The rocket lifted off from SLC-40 at Cape Canaveral Space Force Station at 02:39 a.m. Eastern time on 17 June 2026, and SpaceX later confirmed that all three satellites separated successfully. For AST SpaceMobile, it was also a public reset after the loss of BlueBird 7 on a Blue Origin New Glenn mission that ended with the spacecraft being left in too low an orbit.

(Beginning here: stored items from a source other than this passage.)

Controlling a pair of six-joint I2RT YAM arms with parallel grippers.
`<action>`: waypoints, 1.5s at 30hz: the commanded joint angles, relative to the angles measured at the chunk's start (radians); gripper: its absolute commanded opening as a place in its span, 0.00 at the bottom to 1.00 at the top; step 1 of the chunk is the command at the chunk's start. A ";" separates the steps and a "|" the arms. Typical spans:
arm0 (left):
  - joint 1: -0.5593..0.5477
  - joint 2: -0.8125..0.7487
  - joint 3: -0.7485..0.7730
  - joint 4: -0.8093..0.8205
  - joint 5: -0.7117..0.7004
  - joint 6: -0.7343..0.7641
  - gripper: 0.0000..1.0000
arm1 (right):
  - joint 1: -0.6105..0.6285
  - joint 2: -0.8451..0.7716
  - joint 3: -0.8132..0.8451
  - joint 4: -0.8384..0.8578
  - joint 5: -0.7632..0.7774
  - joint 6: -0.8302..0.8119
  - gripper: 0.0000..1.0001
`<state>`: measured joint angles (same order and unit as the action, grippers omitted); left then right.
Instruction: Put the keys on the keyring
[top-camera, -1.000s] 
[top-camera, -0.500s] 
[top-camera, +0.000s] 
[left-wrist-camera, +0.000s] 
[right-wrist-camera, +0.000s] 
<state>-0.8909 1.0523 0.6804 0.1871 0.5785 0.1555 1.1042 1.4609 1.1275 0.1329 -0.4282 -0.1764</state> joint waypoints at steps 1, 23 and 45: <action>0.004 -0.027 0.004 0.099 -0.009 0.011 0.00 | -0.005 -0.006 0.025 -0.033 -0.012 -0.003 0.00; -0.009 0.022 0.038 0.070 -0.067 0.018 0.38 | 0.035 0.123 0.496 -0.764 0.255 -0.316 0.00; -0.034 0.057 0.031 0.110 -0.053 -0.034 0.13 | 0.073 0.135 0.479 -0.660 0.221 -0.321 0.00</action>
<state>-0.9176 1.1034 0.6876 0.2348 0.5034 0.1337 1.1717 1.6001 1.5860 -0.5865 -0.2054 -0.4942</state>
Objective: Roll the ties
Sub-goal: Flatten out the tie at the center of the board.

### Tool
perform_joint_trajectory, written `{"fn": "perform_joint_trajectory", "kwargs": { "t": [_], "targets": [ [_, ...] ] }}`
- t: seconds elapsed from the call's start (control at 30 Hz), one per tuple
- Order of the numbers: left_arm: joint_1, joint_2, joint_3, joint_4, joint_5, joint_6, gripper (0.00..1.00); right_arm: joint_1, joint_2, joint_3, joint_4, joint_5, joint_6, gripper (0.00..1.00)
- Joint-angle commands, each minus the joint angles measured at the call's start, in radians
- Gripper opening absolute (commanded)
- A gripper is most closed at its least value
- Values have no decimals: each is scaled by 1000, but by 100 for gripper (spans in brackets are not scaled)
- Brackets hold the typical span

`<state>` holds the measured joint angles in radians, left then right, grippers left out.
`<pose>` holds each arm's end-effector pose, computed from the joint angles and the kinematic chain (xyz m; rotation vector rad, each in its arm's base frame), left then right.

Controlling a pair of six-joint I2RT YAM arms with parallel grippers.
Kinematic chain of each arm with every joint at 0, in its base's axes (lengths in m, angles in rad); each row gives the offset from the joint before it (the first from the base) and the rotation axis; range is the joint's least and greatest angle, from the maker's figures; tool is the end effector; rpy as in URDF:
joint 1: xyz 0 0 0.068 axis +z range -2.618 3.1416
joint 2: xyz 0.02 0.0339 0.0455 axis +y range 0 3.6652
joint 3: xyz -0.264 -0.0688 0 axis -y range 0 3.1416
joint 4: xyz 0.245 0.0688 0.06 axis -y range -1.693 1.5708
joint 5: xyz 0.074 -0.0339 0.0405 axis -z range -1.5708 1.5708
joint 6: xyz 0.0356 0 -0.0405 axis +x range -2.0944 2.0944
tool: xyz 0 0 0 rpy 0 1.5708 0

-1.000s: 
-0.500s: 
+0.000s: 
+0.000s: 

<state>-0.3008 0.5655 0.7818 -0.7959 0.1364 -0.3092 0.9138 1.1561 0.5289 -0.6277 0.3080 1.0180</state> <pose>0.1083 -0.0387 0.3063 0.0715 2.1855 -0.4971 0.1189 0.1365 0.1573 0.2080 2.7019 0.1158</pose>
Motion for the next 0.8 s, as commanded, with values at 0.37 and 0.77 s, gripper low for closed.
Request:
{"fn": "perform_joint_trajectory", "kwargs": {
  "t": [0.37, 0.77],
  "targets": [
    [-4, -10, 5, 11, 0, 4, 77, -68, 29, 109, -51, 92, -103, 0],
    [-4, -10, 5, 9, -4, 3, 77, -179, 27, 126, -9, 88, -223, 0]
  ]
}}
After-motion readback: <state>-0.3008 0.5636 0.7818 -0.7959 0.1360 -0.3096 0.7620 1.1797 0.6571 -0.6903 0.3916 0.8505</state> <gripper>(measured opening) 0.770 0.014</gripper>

BlueBird 8, 9 and 10 are built for direct smartphone links

The new satellites are part of the company’s next generation of BlueBird hardware and carry large deployable phased-array antennas measuring about 223 m2. AST SpaceMobile says those are the largest commercial communications antennas ever deployed in low orbit, and the size is not vanity engineering: it is what lets the spacecraft catch weak signals from standard mobile phones without extra hardware, terminals, or external antennas.

That same giant footprint makes the satellites bright enough to irritate astronomers, which is the trade-off baked into this model of space-based mobile coverage. Every company pitching direct-to-device service wants mass-market reach; the night sky gets the bill.

AST SpaceMobile BlueBird 8, 9 and 10 launch speeds up the network

AST SpaceMobile says the new spacecraft support voice calls, broadband data, and video straight to unmodified 4G and 5G smartphones. It also expects almost a doubling of peak speed versus the first BlueBird Block 1 satellites, which reached up to 98.9 Mbit/s; the new generation is advertised as capable of approaching 200 Mbit/s peak traffic.

To help with that jump, the company built the AST5000 ASIC for the platform, with processing bandwidth of up to 10 GHz and multi-beam operation designed to raise network capacity while cutting interference. That is the sort of unglamorous silicon work that decides whether a satellite constellation becomes a real service or just a very expensive demo.

  • Launch vehicle: SpaceX Falcon 9
  • Launch time: 17 June 2026 at 02:39 a.m. Eastern time
  • Payloads: BlueBird 8, BlueBird 9 and BlueBird 10
  • Antenna area: about 223 m2
  • Block 1 peak speed: up to 98.9 Mbit/s
  • New generation peak traffic: approaching 200 Mbit/s

AST SpaceMobile is trying to scale before rivals close the gap

The batch launch is also a signal that AST SpaceMobile wants to accelerate after a year in which the direct-to-device race has only gotten more crowded. SpaceX has its own Starlink phone ambitions, while competitors such as Lynk Global have been pushing narrowband direct-to-phone coverage; AST is betting on a bigger antenna and a more ambitious broadband pitch instead of creeping forward with tiny bursts of capacity.

The company says satellites up to BlueBird 37 are already in production, and it has contracts with multiple global mobile operators serving about 3 million people. That is not yet a planet-scale network, but it is enough to show why AST wants more launches, more quickly: coverage grows only when the spacecraft are actually in orbit, not sitting in a factory with a nice logo on the side.

The open question is whether AST SpaceMobile can keep the launch cadence up while avoiding another failed deployment. If it can, the company may finally turn its oversized hardware into usable coverage at scale; if not, the race to connect phones directly from space will keep rewarding the rivals that can ship more often, even if their promises are a little less dramatic.